Their inclusion in s. 84(5) does not, in my view, result in overbreadth.
[196]
Second, Mr. Charles submits that the application
of s. 84(6) may be unconstitutionally arbitrary in some situations. Under that
provision, it is the order of convictions, and not the order in which offences
are committed, that determines whether an offence counts as “second or
subsequent”. Thus, an offender who first commits a s. 95(1) offence and later
commits a listed offence under s. 84(5) could still be subject to the five-year
mandatory minimum if the conviction for the later offence happens to be entered
first. In his view, this leads to an arbitrary result.
[197]
This argument is purely hypothetical. The two
offences that trigger the five-year mandatory minimum in Mr. Charles’s case
were both committed and had convictions registered prior to his commission of
the s. 95 offence. Assuming without deciding that s. 84(6) is unconstitutional,
Mr. Charles’s situation would remain the same. If s. 84(6) were struck down,
this would revive the long-standing common law rule described in R. v.

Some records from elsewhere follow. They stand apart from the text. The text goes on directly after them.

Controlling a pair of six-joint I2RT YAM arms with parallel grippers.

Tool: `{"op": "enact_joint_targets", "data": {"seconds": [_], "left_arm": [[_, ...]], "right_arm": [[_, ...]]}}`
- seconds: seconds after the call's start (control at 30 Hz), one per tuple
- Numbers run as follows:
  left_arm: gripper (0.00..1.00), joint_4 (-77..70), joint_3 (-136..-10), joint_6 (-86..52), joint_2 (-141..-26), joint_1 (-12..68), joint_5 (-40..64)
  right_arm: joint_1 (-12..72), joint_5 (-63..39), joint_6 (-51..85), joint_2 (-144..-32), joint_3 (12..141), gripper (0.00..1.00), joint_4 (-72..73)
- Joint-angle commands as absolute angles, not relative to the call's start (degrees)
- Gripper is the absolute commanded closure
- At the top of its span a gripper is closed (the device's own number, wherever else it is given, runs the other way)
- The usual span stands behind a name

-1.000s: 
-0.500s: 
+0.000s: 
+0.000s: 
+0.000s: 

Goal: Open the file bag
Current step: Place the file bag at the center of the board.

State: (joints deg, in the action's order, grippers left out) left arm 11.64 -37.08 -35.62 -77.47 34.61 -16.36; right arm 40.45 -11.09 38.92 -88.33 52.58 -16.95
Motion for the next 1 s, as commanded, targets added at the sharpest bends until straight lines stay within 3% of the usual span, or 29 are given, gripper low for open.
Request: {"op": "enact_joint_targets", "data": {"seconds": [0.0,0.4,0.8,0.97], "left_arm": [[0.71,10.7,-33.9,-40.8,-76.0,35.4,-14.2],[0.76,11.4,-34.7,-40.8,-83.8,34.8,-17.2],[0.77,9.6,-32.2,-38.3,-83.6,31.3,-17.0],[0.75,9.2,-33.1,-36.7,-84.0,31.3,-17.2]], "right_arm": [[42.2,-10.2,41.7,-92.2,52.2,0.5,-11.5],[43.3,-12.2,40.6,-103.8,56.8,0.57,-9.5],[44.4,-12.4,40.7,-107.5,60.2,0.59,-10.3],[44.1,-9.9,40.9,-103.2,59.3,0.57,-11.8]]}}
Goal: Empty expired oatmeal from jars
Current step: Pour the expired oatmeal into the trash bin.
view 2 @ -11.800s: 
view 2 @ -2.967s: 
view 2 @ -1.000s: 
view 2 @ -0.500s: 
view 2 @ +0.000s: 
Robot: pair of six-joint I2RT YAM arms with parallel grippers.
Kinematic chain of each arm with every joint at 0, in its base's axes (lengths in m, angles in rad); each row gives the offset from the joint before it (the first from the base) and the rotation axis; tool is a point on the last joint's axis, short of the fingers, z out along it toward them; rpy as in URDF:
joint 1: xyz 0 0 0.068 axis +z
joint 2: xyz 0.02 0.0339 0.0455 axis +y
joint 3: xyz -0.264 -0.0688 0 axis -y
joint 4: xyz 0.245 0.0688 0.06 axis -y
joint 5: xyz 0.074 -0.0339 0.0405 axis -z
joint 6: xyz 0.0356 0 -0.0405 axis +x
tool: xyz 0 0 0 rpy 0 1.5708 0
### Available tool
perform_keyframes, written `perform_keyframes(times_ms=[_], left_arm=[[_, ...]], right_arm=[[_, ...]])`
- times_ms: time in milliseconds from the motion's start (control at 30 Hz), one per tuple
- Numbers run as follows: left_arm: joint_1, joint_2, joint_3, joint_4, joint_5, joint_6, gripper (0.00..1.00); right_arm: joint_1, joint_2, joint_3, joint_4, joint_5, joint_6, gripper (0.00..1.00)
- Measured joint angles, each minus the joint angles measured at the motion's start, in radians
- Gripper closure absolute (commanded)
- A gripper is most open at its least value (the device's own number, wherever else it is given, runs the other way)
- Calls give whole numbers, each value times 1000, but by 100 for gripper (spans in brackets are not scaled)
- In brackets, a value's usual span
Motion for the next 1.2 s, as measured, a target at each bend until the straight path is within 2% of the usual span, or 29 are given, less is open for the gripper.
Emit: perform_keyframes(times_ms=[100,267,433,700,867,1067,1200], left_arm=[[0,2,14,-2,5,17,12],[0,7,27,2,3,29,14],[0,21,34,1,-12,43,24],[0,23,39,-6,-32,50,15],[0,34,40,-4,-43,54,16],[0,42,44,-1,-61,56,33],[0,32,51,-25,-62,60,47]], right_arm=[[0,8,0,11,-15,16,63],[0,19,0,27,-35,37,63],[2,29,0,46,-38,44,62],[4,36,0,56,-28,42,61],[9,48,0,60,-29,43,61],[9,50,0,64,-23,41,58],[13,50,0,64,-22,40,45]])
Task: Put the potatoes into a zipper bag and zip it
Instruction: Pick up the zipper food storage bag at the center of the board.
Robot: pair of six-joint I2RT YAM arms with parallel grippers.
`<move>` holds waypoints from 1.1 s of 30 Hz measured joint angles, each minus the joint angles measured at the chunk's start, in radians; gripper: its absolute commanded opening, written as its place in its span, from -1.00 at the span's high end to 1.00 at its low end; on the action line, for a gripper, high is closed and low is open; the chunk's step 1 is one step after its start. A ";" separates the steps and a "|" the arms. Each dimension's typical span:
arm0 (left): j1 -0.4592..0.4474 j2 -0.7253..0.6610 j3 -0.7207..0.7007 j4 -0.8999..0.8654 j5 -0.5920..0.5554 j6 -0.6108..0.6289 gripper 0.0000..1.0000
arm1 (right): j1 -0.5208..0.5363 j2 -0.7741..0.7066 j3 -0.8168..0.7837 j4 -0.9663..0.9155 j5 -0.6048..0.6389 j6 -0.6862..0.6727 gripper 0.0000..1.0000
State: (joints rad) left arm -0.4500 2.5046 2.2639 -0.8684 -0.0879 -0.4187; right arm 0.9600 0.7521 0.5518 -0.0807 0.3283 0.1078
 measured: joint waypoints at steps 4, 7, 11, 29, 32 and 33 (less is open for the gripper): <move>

Skolnick, [1982] 2 S.C.R. 47:
The general rule is that before a
severer penalty can be imposed for a second or subsequent offence, the second
or subsequent offence must have been committed after the first or second
conviction, as the case may be . . . . [p. 58]
Applying this common law
rule, Mr. Charles would still be subject to a five-year mandatory minimum. As
such, I would respectfully decline to pronounce on the constitutionality of s.
84(6).
[198]
In sum, I would not accede to any of the s. 7
arguments. The sentencing scheme in s. 95(2) passes constitutional muster.
V.
Conclusion
[199]
Section 95 represents Parliament’s considered
response to the pressing problem of gun violence in our communities. Parliament
chose to craft a wide-reaching offence to denounce and deter serious criminal
activity with lengthy mandatory minimums. At the same time, it provided a
safety valve to divert the least serious cases into summary proceedings
carrying no minimum sentence. With respect, I see no reason to second-guess
Parliament based on hypotheticals that do not accord with experience or common
sense. Nor, on my proposed framework, is there any sound basis for disturbing
the extensive deliberations of our elected representatives on this important
issue. I would allow the appeals, and uphold the constitutional validity of s.
95(2).
Appeals
dismissed, Rothstein, Moldaver and Wagner
JJ. dissenting.
Solicitor for the
appellant Her Majesty The Queen: Attorney General of Ontario, Toronto.
Solicitor for the
appellant the Attorney General of Canada: Attorney General of Canada, Toronto.
Solicitors for the
respondent Hussein Jama Nur: Derstine Penman, Toronto.
Solicitors
for the respondent Sidney Charles: Edward H. Royle & Associates, Toronto;
Dawe & Dineen, Toronto.
Solicitor for the
intervener the Attorney General of Quebec: Attorney General of Quebec, Québec.
Solicitor for the
intervener the Attorney General of British Columbia: Attorney General of
British Columbia, Victoria.
Solicitor for the
intervener the Attorney General of Alberta: Attorney General of Alberta,
Calgary.
Solicitors for the
intervener the Pivot Legal Society: McCarthy Tétrault, Vancouver; Pivot Legal
Society, Vancouver.
Solicitors for the
intervener the John Howard Society of Canada: Barnes Sammon, Ottawa.
Solicitors for the
intervener the Canadian Civil Liberties Association: Fasken Martineau DuMoulin,
Toronto.
Solicitors for the
intervener the British Columbia Civil Liberties Association: Ruby Shiller Chan
Hasan, Toronto.
Solicitors for the
intervener the Advocates’ Society: Kapoor Barristers, Toronto.
Solicitors for the
intervener the Canadian Bar Association: Peck and Company, Vancouver.
Solicitors for the
intervener Canada’s National Firearms Association: Edelson Clifford D’Angelo
Friedman, Ottawa.
Solicitors for the
intervener the Canadian Association for Community Living: Ursel Phillips
Fellows Hopkinson, Toronto.
Solicitors for the
intervener the African Canadian Legal Clinic: Faisal Mirza Professional
Corporation, Toronto; African Canadian Legal Clinic, Toronto.